== Segment start ==

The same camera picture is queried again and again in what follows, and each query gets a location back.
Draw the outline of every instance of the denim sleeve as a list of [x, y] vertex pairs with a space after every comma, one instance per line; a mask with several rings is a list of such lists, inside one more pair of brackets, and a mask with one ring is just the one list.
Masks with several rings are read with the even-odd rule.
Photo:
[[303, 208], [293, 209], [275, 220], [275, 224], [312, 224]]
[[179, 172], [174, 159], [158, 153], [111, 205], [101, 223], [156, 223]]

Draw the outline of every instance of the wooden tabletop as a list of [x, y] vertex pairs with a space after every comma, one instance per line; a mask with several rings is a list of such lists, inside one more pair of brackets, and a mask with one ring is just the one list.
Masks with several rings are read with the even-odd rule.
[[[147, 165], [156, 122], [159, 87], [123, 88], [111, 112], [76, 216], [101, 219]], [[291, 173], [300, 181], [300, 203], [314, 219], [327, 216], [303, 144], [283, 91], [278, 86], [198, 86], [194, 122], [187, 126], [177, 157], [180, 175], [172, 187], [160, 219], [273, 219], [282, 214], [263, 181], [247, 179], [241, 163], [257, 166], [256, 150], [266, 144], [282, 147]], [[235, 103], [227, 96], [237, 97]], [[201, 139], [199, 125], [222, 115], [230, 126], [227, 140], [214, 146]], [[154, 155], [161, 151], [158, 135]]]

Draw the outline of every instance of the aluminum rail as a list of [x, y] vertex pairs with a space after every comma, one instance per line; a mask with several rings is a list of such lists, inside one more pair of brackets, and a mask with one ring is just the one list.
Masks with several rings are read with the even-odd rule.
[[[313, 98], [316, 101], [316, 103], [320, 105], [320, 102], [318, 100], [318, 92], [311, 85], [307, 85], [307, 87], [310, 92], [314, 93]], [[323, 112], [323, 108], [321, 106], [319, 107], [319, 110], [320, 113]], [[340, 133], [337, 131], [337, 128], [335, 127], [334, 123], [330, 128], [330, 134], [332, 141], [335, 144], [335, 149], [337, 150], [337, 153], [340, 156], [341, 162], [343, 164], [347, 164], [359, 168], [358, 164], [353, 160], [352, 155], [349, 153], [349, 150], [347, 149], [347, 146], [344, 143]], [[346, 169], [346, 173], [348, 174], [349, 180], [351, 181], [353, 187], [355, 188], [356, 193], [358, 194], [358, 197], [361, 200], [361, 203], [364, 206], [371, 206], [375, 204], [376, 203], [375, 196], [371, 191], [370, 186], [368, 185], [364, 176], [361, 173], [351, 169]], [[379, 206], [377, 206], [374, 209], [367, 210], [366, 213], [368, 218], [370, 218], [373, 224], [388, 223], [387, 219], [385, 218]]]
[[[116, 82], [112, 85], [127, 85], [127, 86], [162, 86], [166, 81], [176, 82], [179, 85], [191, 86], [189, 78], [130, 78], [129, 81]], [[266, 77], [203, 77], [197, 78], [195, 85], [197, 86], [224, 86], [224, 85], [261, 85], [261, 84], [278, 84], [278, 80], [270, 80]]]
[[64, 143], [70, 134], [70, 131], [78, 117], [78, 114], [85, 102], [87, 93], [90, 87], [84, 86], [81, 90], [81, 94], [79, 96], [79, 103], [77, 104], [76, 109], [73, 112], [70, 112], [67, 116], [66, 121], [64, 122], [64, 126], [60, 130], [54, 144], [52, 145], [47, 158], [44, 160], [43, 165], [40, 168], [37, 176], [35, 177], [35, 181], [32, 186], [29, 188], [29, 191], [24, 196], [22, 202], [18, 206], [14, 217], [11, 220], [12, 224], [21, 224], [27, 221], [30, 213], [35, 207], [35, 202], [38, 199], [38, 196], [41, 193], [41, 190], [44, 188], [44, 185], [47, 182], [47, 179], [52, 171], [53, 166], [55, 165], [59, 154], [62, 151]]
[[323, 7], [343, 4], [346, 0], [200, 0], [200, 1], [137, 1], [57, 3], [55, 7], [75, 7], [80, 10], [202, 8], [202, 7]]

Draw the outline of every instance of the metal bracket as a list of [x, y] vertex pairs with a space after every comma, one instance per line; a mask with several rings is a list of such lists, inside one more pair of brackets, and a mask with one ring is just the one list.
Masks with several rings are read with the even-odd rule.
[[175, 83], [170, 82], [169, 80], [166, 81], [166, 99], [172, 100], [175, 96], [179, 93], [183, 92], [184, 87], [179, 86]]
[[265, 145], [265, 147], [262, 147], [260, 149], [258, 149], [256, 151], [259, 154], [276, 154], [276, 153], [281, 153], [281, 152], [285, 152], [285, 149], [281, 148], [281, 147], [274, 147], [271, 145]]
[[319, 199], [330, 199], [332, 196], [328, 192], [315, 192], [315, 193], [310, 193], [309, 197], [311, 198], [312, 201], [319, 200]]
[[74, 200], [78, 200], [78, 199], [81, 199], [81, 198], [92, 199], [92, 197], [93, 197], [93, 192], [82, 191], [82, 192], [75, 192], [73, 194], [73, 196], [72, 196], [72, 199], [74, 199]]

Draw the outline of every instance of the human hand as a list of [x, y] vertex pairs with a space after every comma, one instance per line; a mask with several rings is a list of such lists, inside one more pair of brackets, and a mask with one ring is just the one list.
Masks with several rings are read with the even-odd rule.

== Segment end ==

What are the exact lines from the beginning of the material through the line containing "Draw the outline of every instance of the wooden"? Write out those lines alone.

The same camera picture is queried again and again in what follows, and each query gets a location back.
Draw the outline of every instance of the denim sleeve as a list of [x, y] vertex pairs with a space after every comma, one instance per line; a mask with several rings is a list of such lists, inside one more pair of brackets, and a mask with one ring is just the one list.
Masks with several rings are read with the even-odd rule.
Photo:
[[303, 208], [293, 209], [275, 220], [275, 224], [312, 224]]
[[179, 172], [174, 159], [158, 153], [111, 205], [101, 223], [156, 223]]

Draw the outline of every instance of the wooden tabletop as a list of [x, y] vertex pairs with a space after every comma, one instance per line; a mask with several rings is a list of such lists, inside one more pair of brackets, and a mask with one ring is just the one list.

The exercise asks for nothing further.